W tym czasie Adam zebrał dwadzieścia najsprytniejszych dziewczyn, ładnych i umiejących wabić. Żadna z nich nie pracowała na ulicy, były ekskluzywne, drogie i umiały wynegocjować cenę. Były niewolnicami, ale żyły w luksusie. Nauczyły się nie myśleć, co by było, gdyby...
Każda dostała osobny, zamykany boks, zaczęły wchodzić w pogawędki. Dodatkowe trzy asystentki były do dyspozycji, gdyby padło pytanie o koleżankę. Dziewczyny ciągle rozmawiały, zakończyły jeden czat, zaczynały drugi, trzeci świecił w oczekujących. Kiedy Adam zorientował się, że pomysł jest dobry, postanowił poprosić Gi o zwiększenie liczby dziewczyn. Przedstawił ten projekt Victorowi, ten najpierw próbował połączyć się z Gi, kiedy jednak ten nie odbierał, sam zdecydował, aby otworzyć drugi pokój rozmów.
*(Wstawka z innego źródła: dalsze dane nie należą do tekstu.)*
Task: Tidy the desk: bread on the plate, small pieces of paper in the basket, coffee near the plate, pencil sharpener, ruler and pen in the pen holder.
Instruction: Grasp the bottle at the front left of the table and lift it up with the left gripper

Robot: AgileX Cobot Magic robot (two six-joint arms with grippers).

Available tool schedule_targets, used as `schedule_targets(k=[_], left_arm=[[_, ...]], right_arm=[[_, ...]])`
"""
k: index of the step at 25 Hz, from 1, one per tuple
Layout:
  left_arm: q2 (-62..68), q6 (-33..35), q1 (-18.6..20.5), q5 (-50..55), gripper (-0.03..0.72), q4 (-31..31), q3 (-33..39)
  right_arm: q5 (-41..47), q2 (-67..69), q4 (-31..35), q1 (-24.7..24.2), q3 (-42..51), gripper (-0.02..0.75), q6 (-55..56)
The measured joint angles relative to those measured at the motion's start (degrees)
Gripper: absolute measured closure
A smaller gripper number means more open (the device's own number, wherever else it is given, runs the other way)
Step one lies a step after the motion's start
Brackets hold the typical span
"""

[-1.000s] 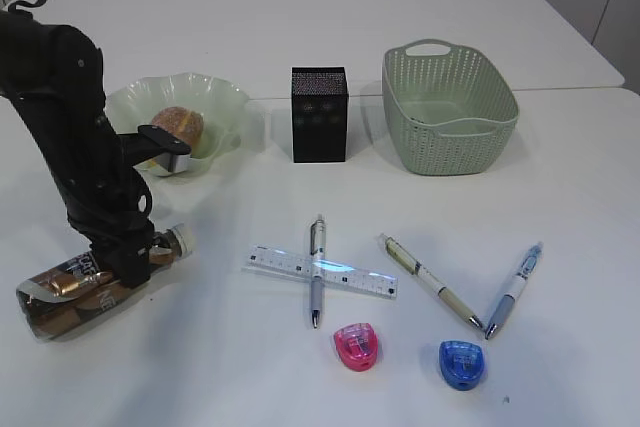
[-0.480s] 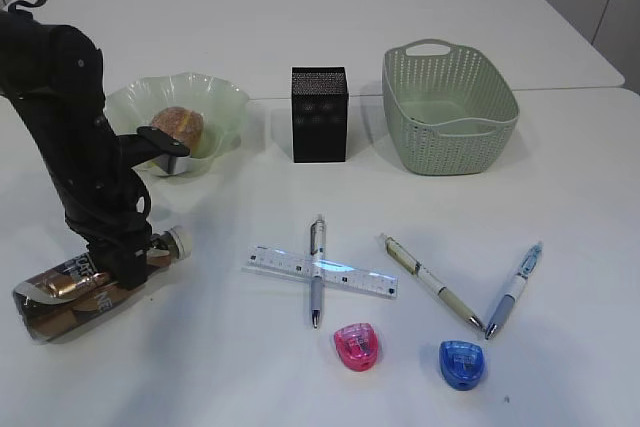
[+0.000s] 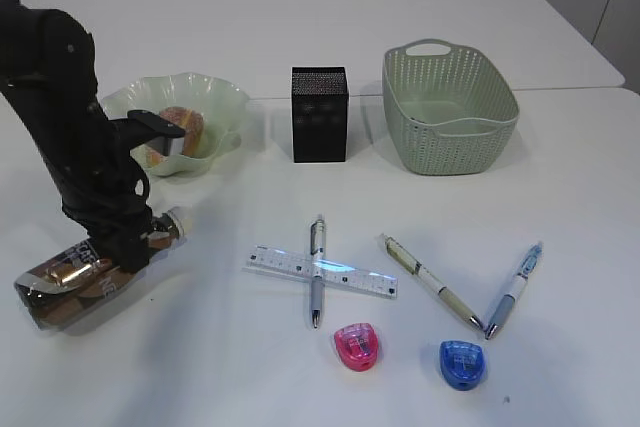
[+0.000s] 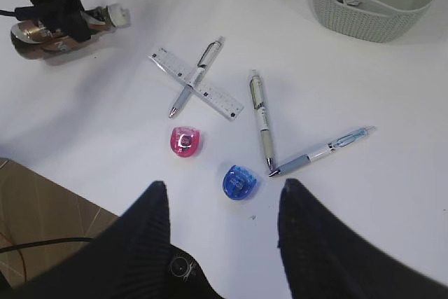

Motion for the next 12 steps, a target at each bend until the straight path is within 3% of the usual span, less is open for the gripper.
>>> schedule_targets(k=[12], left_arm=[[-10.6, -0.14, 0.0, -3.53, 0.375, -6.6, 0.0]], right_arm=[[0.0, 0.0, 0.23, 0.0, 0.0, 0.331, -0.12]])
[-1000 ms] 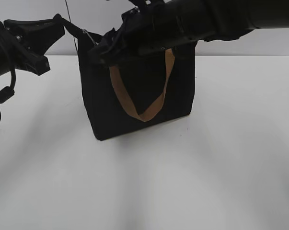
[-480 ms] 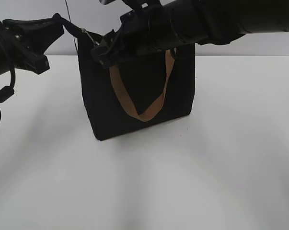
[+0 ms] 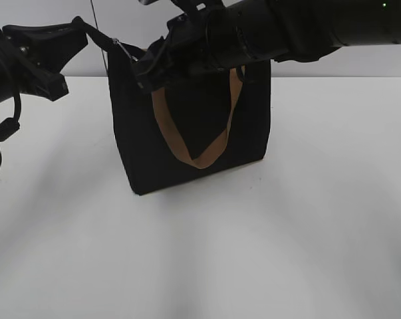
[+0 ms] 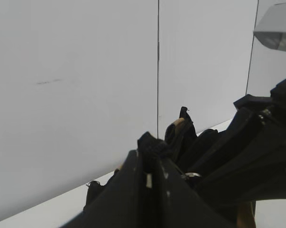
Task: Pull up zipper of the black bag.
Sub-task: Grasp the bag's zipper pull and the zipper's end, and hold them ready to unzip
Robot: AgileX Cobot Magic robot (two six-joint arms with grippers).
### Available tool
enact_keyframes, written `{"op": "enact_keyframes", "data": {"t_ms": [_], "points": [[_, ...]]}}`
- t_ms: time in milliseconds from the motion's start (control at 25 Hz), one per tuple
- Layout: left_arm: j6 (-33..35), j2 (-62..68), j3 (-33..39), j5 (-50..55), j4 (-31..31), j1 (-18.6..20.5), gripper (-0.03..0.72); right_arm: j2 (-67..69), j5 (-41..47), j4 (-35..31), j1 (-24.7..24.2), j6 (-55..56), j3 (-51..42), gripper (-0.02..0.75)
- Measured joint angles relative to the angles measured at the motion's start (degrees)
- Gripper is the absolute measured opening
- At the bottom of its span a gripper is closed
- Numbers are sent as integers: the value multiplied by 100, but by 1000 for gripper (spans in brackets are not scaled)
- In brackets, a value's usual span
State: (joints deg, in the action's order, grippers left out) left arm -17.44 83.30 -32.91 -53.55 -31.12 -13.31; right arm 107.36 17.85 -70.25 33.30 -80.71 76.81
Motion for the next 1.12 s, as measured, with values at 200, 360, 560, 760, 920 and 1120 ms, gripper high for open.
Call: {"op": "enact_keyframes", "data": {"t_ms": [200,360,560,760,920,1120], "points": [[0,0,0,-11,0,0,21,0,-16,0,0,0,0,67],[0,0,0,-11,17,0,21,0,-63,0,0,0,0,-15],[0,0,0,-16,22,0,21,0,-106,0,0,0,0,-15],[-7,-16,0,-35,45,0,21,0,-105,0,-77,101,0,-15],[-11,-149,0,86,90,0,21,0,-57,46,-307,452,6,-15],[-11,-232,0,382,197,0,20,0,-8,335,-528,843,6,-15]]}}
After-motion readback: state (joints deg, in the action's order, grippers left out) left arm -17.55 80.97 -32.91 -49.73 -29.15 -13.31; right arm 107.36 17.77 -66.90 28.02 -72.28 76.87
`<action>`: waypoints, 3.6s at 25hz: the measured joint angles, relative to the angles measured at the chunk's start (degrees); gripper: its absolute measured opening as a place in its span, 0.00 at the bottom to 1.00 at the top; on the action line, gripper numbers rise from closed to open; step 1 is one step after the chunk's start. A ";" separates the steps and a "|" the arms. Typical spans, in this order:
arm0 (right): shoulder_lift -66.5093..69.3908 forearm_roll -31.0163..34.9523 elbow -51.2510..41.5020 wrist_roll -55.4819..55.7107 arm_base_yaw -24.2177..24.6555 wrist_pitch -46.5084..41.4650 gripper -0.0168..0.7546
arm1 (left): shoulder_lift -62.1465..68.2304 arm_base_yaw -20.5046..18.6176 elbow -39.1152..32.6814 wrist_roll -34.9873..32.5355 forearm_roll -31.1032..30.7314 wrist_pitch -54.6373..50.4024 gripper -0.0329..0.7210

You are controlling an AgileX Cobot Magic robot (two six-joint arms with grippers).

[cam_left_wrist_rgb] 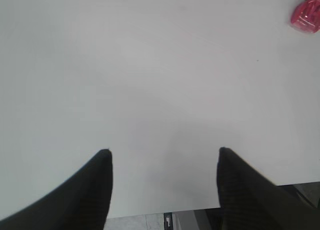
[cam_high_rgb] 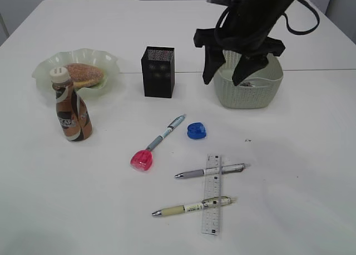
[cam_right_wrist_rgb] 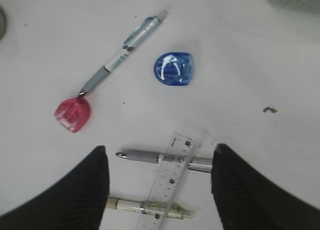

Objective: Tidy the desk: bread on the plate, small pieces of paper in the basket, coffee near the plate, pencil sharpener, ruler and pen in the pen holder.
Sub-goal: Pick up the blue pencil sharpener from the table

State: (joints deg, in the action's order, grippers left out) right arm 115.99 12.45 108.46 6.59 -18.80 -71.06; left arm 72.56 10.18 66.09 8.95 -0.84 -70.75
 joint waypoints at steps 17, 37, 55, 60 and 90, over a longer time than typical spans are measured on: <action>19.69 -7.78 19.63 7.31 -4.95 -0.08 0.64 | 0.00 0.00 0.00 0.00 -0.46 0.00 0.67; 26.26 -11.70 19.52 8.52 -6.43 0.03 0.64 | 0.00 0.00 0.00 0.00 -1.73 0.00 0.67; 27.05 -13.48 19.52 8.78 -6.56 0.14 0.64 | 0.00 0.00 0.00 0.00 -1.73 0.00 0.65; 28.17 -13.84 19.52 8.78 -6.56 0.25 0.64 | 0.00 0.00 0.00 0.00 -1.73 0.00 0.65; 29.41 -13.74 19.52 8.78 -6.56 0.35 0.55 | 0.00 0.00 0.00 0.00 -1.73 0.00 0.65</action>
State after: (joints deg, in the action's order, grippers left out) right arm 145.40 -1.28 127.99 15.37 -25.36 -70.71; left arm 72.56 10.18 66.09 8.95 -2.57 -70.75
Alicja była cicha i nie nadawała się na uwodzicielkę, ale za to była tak piękna, że nie musiała wiele mówić ani pisać. Rozmówcy wpatrywali się w jej buzię i sami załatwiali wszystkie dialogi, ona tylko kiwała głową i uśmiechała się tajemniczo. Adam miał nadzieję, że po zmianie, jeśli Gi będzie zadowolony z jego pracy, pozwoli mu zabrać Alicję do pokoju.
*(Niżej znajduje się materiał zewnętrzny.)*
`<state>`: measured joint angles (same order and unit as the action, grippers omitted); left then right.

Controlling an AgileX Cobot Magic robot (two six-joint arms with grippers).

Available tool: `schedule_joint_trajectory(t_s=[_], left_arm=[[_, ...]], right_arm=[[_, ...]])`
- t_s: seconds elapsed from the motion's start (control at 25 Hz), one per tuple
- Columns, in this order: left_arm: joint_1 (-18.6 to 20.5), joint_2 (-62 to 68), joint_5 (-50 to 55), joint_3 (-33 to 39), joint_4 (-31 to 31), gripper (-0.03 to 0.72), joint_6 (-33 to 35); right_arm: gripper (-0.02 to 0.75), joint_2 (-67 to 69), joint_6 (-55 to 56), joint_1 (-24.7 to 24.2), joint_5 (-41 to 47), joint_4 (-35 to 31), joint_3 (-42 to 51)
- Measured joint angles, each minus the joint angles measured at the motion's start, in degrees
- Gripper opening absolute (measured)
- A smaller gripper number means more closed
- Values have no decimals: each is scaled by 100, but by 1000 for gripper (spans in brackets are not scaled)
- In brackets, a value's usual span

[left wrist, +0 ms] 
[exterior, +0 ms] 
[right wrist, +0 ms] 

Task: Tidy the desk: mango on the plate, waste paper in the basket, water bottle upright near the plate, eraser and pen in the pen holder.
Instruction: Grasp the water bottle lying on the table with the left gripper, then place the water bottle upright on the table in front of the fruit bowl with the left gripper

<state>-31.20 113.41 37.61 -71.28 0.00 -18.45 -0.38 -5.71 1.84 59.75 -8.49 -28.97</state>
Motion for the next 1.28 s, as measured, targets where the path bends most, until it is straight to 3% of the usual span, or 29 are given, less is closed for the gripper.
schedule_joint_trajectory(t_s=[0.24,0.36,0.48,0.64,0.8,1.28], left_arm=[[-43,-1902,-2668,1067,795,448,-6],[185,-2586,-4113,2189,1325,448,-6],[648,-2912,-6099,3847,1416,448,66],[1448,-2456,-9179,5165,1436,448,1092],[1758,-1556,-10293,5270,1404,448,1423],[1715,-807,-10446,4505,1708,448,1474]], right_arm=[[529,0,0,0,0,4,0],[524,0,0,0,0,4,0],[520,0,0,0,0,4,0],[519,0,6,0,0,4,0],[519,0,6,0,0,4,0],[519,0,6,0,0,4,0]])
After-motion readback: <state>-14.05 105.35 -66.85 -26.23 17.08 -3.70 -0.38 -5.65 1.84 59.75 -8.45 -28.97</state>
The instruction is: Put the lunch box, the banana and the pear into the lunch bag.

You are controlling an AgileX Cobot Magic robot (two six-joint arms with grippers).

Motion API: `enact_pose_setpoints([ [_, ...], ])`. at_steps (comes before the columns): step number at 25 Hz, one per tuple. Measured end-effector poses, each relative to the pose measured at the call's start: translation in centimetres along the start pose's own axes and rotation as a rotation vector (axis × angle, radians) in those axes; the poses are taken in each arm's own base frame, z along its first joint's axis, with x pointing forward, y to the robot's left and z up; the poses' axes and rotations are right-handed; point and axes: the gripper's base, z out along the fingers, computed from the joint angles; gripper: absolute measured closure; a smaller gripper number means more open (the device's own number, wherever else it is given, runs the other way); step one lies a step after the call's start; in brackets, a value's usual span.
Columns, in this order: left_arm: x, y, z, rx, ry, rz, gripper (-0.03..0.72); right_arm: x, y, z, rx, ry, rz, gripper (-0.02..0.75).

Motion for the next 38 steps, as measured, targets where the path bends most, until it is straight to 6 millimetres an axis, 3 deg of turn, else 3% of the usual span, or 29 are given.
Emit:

Gi z Michaelem weszli do kwartału informatycznego, Adam zdał raport, a Gi był tak zadowolony, że pochwalił go publicznie. Adam pokłonił się przed oświeconymi i poprosił o możliwość pokazania im pracy. Zgodzili się, więc szedł dumnie, czując się jak adiutant wielkiego wodza. Kiedy Michael zobaczył Alicję, poczuł pożądanie. Miał tę dziewczynę kilka razy i to za nią dostał dwie dziewice, kiedy zamiast niej zastał inną. Teraz pożadanie zaczęło wzbierać. Nie okazał po sobie emocji, był zbyt dumny, by pokazać, że piękno niewolnicy robi na nim wrażenie. Powiedział, że wszystko tutaj to bardzo dobra robota i również poklepał Adama po policzku.
Kiedy znaleźli się sami, Michael powiedział.
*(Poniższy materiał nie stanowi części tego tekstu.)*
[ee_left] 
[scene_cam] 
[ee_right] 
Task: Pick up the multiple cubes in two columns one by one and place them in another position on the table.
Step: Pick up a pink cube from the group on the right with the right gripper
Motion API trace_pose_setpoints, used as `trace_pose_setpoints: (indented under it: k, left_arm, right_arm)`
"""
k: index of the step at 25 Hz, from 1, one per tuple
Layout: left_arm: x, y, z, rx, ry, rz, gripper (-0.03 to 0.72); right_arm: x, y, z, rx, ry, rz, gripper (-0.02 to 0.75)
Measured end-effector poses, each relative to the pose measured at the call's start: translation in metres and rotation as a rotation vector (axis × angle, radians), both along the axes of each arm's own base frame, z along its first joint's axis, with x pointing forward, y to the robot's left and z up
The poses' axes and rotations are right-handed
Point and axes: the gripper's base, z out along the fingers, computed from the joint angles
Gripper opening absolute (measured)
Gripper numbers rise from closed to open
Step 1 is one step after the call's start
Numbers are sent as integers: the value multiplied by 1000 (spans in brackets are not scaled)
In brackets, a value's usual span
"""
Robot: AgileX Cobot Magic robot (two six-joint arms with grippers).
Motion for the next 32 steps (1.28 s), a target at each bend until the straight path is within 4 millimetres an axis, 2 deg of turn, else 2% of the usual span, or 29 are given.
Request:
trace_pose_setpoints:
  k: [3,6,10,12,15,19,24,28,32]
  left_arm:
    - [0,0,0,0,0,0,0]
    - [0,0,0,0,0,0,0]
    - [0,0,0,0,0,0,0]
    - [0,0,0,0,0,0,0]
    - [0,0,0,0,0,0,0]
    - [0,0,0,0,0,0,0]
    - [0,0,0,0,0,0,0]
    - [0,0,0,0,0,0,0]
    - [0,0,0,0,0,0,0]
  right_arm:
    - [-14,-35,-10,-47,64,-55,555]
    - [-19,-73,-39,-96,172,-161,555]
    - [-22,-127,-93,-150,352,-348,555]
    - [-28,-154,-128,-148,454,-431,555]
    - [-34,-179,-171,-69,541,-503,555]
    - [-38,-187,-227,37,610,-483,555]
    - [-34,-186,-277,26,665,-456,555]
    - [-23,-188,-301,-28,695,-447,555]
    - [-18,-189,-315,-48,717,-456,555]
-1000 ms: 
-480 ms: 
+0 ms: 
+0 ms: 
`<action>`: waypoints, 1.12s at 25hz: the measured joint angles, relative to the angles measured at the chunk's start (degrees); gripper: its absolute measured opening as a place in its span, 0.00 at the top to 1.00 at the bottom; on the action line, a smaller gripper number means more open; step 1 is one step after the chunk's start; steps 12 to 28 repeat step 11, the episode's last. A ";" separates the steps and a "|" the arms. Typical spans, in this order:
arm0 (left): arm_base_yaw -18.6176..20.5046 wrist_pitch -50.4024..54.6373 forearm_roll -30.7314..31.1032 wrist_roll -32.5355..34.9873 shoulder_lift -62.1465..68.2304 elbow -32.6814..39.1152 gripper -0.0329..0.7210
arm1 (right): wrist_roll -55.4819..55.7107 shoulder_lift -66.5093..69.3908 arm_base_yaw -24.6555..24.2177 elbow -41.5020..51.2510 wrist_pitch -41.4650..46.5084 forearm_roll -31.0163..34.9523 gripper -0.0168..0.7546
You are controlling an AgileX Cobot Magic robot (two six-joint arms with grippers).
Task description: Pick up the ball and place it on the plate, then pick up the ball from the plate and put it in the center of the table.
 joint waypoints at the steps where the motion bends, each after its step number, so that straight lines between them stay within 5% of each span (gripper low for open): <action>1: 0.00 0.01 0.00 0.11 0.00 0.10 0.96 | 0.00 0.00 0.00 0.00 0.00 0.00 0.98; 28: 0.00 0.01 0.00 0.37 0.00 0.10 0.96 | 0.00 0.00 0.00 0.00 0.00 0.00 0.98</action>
Czy możesz mi przysłać jedną z tych dziewcząt?
Którą? Zapytał Gi, pozornie obojętnie, wiedział jednak dokładnie o którą chodziło. Po plecach przeszły nieprzyjemne dreszcze, takie co wieszczą kłopoty.
Ta szatynka, taka ładna. Już ją przecież miałem.
Może jakąś inną? Zaśmiał się Gi, ale wyszło to sztucznie.
Dlaczego nie mogę jej mieć? Jest niewolnicą.
Jest zarezerwowana.
Przez kogo? Wiesz, że jestem już na ósmym poziomie, tak samo, jak ty. Za kilka dni otrzymamy oficjalne insygnia. Jest nas sześćdziesięciu i sześciu nad nami. Nie odpuszczę nikomu poniżej.
Znasz mecenasa Kunciore z Waszyngtonu, Nasz najlepszy prawnik. Dzięki jego kancelarii możemy obracać dziewczynami na całym świecie. Każdy z nas mu ustąpi.
Patrzyli sobie w oczy przez dłuższą chwilę.
Zakochałeś się?
Pytanie smagnęło Michaela jak bicz.
W niewolnicy? Żartujesz?
Idź, wybierz sobie inną.
Przecież to stary menel, już tylko pije, dziewczyny odpuścił dawno temu. Ta jest mu niepotrzebna.
Potrzebna – spojrzenie Gi rozwiercało diamenty, Michael wytrzymał.
Odkupię.
Zakochałeś się?
Nie. To kwestia honoru. Nie ustąpię przed starym ciulem.
Jest naszym wielkim atutem.
Dlaczego ją chce?
To tajemnica.
Nie powiem.
Nie chce dziewczyny, chce jej wątroby.